Records from a dataset
*** Begin section ***

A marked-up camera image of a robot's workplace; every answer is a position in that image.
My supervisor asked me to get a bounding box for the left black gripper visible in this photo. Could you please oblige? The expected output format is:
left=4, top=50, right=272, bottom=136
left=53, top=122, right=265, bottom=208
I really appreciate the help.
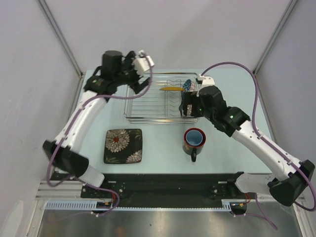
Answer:
left=114, top=51, right=151, bottom=94

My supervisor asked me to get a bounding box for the metal wire dish rack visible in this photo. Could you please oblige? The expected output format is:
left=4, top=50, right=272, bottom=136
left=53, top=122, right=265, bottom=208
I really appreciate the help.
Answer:
left=124, top=72, right=199, bottom=124

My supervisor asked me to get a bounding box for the blue patterned bowl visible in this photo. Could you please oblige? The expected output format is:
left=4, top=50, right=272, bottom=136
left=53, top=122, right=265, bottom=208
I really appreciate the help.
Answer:
left=182, top=79, right=195, bottom=92

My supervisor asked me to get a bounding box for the yellow round patterned plate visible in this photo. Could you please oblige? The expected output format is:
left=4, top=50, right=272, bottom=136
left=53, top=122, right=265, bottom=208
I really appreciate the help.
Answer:
left=160, top=86, right=185, bottom=92

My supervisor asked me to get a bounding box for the brown patterned white bowl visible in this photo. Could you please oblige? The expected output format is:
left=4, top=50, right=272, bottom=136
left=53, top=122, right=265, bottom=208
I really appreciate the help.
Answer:
left=187, top=104, right=193, bottom=117

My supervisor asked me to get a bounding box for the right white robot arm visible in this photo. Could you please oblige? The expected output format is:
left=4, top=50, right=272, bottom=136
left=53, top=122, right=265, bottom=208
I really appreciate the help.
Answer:
left=179, top=85, right=315, bottom=206

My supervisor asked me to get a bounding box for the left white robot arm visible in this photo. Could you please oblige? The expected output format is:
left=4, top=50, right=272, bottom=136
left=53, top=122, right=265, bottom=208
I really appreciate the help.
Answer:
left=42, top=50, right=155, bottom=198

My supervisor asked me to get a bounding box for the black mug red rim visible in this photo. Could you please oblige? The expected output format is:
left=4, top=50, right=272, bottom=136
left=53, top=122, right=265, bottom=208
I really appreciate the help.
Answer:
left=182, top=128, right=206, bottom=162

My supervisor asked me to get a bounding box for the black square floral plate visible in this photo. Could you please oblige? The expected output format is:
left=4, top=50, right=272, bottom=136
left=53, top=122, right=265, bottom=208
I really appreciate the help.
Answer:
left=103, top=128, right=143, bottom=164

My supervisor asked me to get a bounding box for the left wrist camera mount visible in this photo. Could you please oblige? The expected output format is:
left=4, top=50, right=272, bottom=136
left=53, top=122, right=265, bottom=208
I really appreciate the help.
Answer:
left=132, top=50, right=151, bottom=77

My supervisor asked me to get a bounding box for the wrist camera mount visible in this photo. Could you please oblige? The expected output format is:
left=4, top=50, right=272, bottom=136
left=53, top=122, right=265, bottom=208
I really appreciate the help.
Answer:
left=197, top=74, right=215, bottom=89
left=132, top=50, right=151, bottom=77

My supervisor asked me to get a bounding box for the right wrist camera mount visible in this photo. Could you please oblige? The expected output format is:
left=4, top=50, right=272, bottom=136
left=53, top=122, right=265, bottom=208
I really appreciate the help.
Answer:
left=197, top=74, right=215, bottom=89

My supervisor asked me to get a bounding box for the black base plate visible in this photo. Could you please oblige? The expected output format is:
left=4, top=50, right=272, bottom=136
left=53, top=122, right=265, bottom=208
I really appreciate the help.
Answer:
left=49, top=171, right=258, bottom=208

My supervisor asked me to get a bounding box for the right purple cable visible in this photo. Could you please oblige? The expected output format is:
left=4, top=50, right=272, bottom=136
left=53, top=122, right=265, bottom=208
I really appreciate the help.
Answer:
left=198, top=61, right=316, bottom=231

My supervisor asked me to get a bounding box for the white slotted cable duct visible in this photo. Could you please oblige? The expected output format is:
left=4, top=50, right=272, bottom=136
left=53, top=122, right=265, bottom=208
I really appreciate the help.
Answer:
left=45, top=200, right=231, bottom=212

*** End section ***

### Problem to solve
Your copy should be the entries retyped exactly, with no images in it.

### Output of the exercise
A marked-up camera image of a robot's workplace; every answer is a position in that image.
My supervisor asked me to get a bounding box for the left black gripper visible in this photo. Could you please oblige? The expected output format is:
left=4, top=50, right=272, bottom=136
left=53, top=122, right=265, bottom=208
I really appreciate the help.
Answer:
left=114, top=51, right=151, bottom=94

My supervisor asked me to get a bounding box for the metal wire dish rack visible in this photo. Could you please oblige? The expected output format is:
left=4, top=50, right=272, bottom=136
left=53, top=122, right=265, bottom=208
I really appreciate the help.
Answer:
left=124, top=72, right=199, bottom=124

My supervisor asked me to get a bounding box for the blue patterned bowl visible in this photo. Could you please oblige? The expected output format is:
left=4, top=50, right=272, bottom=136
left=53, top=122, right=265, bottom=208
I really appreciate the help.
Answer:
left=182, top=79, right=195, bottom=92

My supervisor asked me to get a bounding box for the yellow round patterned plate visible in this photo. Could you please oblige? The expected output format is:
left=4, top=50, right=272, bottom=136
left=53, top=122, right=265, bottom=208
I really appreciate the help.
Answer:
left=160, top=86, right=185, bottom=92

My supervisor asked me to get a bounding box for the brown patterned white bowl visible in this photo. Could you please oblige? The expected output format is:
left=4, top=50, right=272, bottom=136
left=53, top=122, right=265, bottom=208
I really appreciate the help.
Answer:
left=187, top=104, right=193, bottom=117

My supervisor asked me to get a bounding box for the right white robot arm visible in this photo. Could you please oblige? The expected output format is:
left=4, top=50, right=272, bottom=136
left=53, top=122, right=265, bottom=208
I really appreciate the help.
Answer:
left=179, top=85, right=315, bottom=206

My supervisor asked me to get a bounding box for the left white robot arm visible in this photo. Could you please oblige? The expected output format is:
left=4, top=50, right=272, bottom=136
left=53, top=122, right=265, bottom=208
I really appreciate the help.
Answer:
left=42, top=50, right=155, bottom=198

My supervisor asked me to get a bounding box for the black mug red rim visible in this photo. Could you please oblige? The expected output format is:
left=4, top=50, right=272, bottom=136
left=53, top=122, right=265, bottom=208
I really appreciate the help.
Answer:
left=182, top=128, right=206, bottom=162

My supervisor asked me to get a bounding box for the black square floral plate visible in this photo. Could you please oblige? The expected output format is:
left=4, top=50, right=272, bottom=136
left=53, top=122, right=265, bottom=208
I really appreciate the help.
Answer:
left=103, top=128, right=143, bottom=164

My supervisor asked me to get a bounding box for the left wrist camera mount visible in this photo. Could you please oblige? The expected output format is:
left=4, top=50, right=272, bottom=136
left=53, top=122, right=265, bottom=208
I really appreciate the help.
Answer:
left=132, top=50, right=151, bottom=77

My supervisor asked me to get a bounding box for the wrist camera mount visible in this photo. Could you please oblige? The expected output format is:
left=4, top=50, right=272, bottom=136
left=53, top=122, right=265, bottom=208
I really appreciate the help.
Answer:
left=197, top=74, right=215, bottom=89
left=132, top=50, right=151, bottom=77

My supervisor asked me to get a bounding box for the right wrist camera mount visible in this photo. Could you please oblige? The expected output format is:
left=4, top=50, right=272, bottom=136
left=53, top=122, right=265, bottom=208
I really appreciate the help.
Answer:
left=197, top=74, right=215, bottom=89

My supervisor asked me to get a bounding box for the black base plate visible in this photo. Could you please oblige? The expected output format is:
left=4, top=50, right=272, bottom=136
left=53, top=122, right=265, bottom=208
I really appreciate the help.
Answer:
left=49, top=171, right=258, bottom=208

My supervisor asked me to get a bounding box for the right purple cable visible in this photo. Could you please oblige? The expected output format is:
left=4, top=50, right=272, bottom=136
left=53, top=122, right=265, bottom=208
I really appreciate the help.
Answer:
left=198, top=61, right=316, bottom=231

My supervisor asked me to get a bounding box for the white slotted cable duct visible in this photo. Could you please oblige? The expected output format is:
left=4, top=50, right=272, bottom=136
left=53, top=122, right=265, bottom=208
I really appreciate the help.
Answer:
left=45, top=200, right=231, bottom=212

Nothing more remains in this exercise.